• [Requirement]:
Write every line below out again exactly, images omitted.

• [Stored data]:
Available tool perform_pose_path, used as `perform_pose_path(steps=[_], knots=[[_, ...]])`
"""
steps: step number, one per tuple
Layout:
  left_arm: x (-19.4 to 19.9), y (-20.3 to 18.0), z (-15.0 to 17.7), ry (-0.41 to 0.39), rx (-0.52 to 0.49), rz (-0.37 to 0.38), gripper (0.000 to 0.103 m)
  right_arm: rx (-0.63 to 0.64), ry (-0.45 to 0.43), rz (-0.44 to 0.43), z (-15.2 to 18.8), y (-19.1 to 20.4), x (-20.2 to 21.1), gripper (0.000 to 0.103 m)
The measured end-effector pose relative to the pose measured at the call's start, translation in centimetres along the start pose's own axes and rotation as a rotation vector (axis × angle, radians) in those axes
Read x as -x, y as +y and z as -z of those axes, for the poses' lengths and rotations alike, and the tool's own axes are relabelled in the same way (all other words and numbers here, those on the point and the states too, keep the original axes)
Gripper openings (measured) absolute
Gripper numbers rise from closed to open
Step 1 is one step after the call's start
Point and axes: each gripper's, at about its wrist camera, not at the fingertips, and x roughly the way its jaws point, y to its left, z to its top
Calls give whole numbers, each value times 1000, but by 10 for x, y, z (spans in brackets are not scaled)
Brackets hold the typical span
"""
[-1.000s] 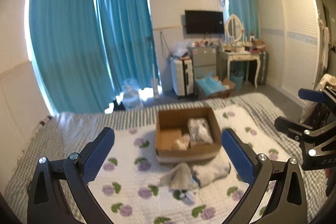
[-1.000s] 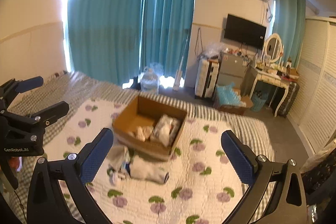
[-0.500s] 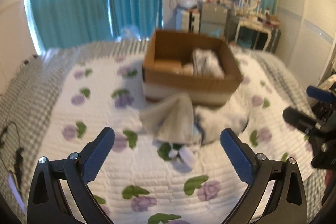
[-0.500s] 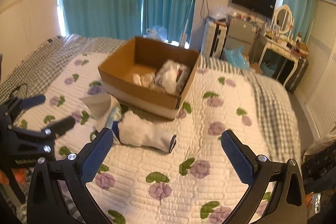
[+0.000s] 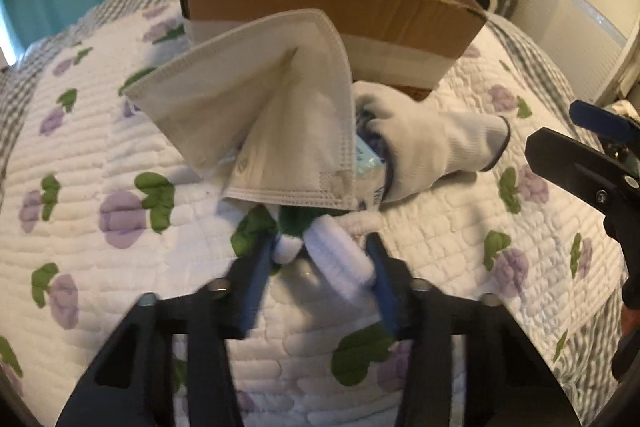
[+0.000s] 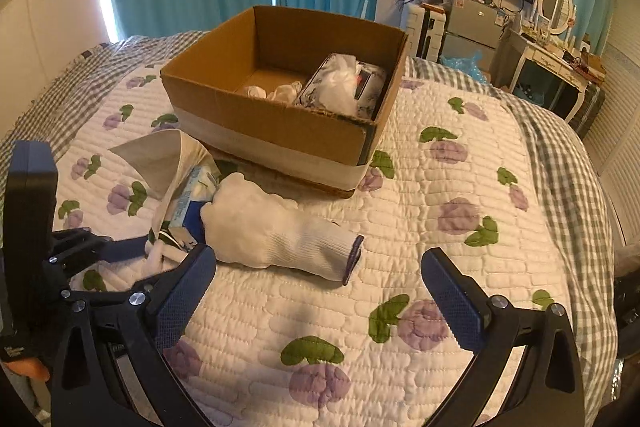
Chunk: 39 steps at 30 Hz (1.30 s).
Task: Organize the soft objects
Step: 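Lower the left tool and grasp the white pipe-cleaner toy with green ring, then grasp the white face mask by its edge with the right tool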
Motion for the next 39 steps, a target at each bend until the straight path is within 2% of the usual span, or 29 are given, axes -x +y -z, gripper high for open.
perform_pose_path(steps=[4,6,13,21,26,32,37,39], knots=[[8,10,5,-11,-28,49,20,3,8,-9,-1,5,-5,103],[14,16,9,-12,-55,41,18,11,5,-12,-2,9,-5,103],[46,38,29,-30,-92,20,18,28,-3,-27,-8,29,3,103],[81,72,41,-85,-56,-4,18,77,-11,-47,-20,65,10,103],[87,99,39,-104,-29,-46,18,100,0,-73,-31,90,-1,103],[79,127,20,-132,8,-66,18,131,28,-86,-47,116,-29,102],[66,141,-6,-155,11,-71,18,141,78,-82,-60,129,-63,83],[62,144,-15,-160,8,-67,18,134,101,-82,-62,130,-76,65]])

• [Response to the task]:
Available tool perform_pose_path, used as `perform_pose_path(steps=[_], knots=[[_, ...]])`
"""
steps: step number, one per tuple
Layout:
  left_arm: x (-19.4 to 19.9), y (-20.3 to 18.0), z (-15.0 to 17.7), ry (-0.41 to 0.39), rx (-0.52 to 0.49), rz (-0.37 to 0.38), gripper (0.000 to 0.103 m)
  right_arm: rx (-0.63 to 0.64), ry (-0.45 to 0.43), rz (-0.44 to 0.43), z (-15.2 to 18.8), y (-19.1 to 20.4), x (-20.2 to 21.1), gripper (0.000 to 0.103 m)
The measured end-effector pose relative to the pose measured at the call's start, translation in centimetres along the start pose's own axes and rotation as a rotation vector (axis × angle, radians) in those axes
Read x as -x, y as +y and z as -z of those axes, for the poses' lengths and rotations alike, and the tool's own axes are relabelled in the same way (all other words and numbers here, those on the point and the states too, keep the original axes)
Gripper openings (measured) absolute
Gripper numbers rise from closed to open
Step 1 is one step after the call's start
Point and axes: each gripper's, at about its wrist camera, not at the fingertips, and x roughly the way its jaws point, y to its left, z to its top
Calls give whole numbers, each value times 1000, but by 10 for x, y, z (spans in brackets are not scaled)
Brackets hold the typical span
"""
[-1.000s] 
[-1.000s] 
[-0.500s] 
[-0.500s] 
[+0.000s] 
[+0.000s] 
Chunk: 39 steps at 30 Hz (1.30 s).
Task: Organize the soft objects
Step: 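Lower the left tool and grasp the white pipe-cleaner toy with green ring, then grasp the white face mask by its edge with the right tool
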Motion for the next 39 steps, a target at each bend until the straight path is within 2% of the usual span, or 29 are given, axes -x +y -z, gripper high for open.
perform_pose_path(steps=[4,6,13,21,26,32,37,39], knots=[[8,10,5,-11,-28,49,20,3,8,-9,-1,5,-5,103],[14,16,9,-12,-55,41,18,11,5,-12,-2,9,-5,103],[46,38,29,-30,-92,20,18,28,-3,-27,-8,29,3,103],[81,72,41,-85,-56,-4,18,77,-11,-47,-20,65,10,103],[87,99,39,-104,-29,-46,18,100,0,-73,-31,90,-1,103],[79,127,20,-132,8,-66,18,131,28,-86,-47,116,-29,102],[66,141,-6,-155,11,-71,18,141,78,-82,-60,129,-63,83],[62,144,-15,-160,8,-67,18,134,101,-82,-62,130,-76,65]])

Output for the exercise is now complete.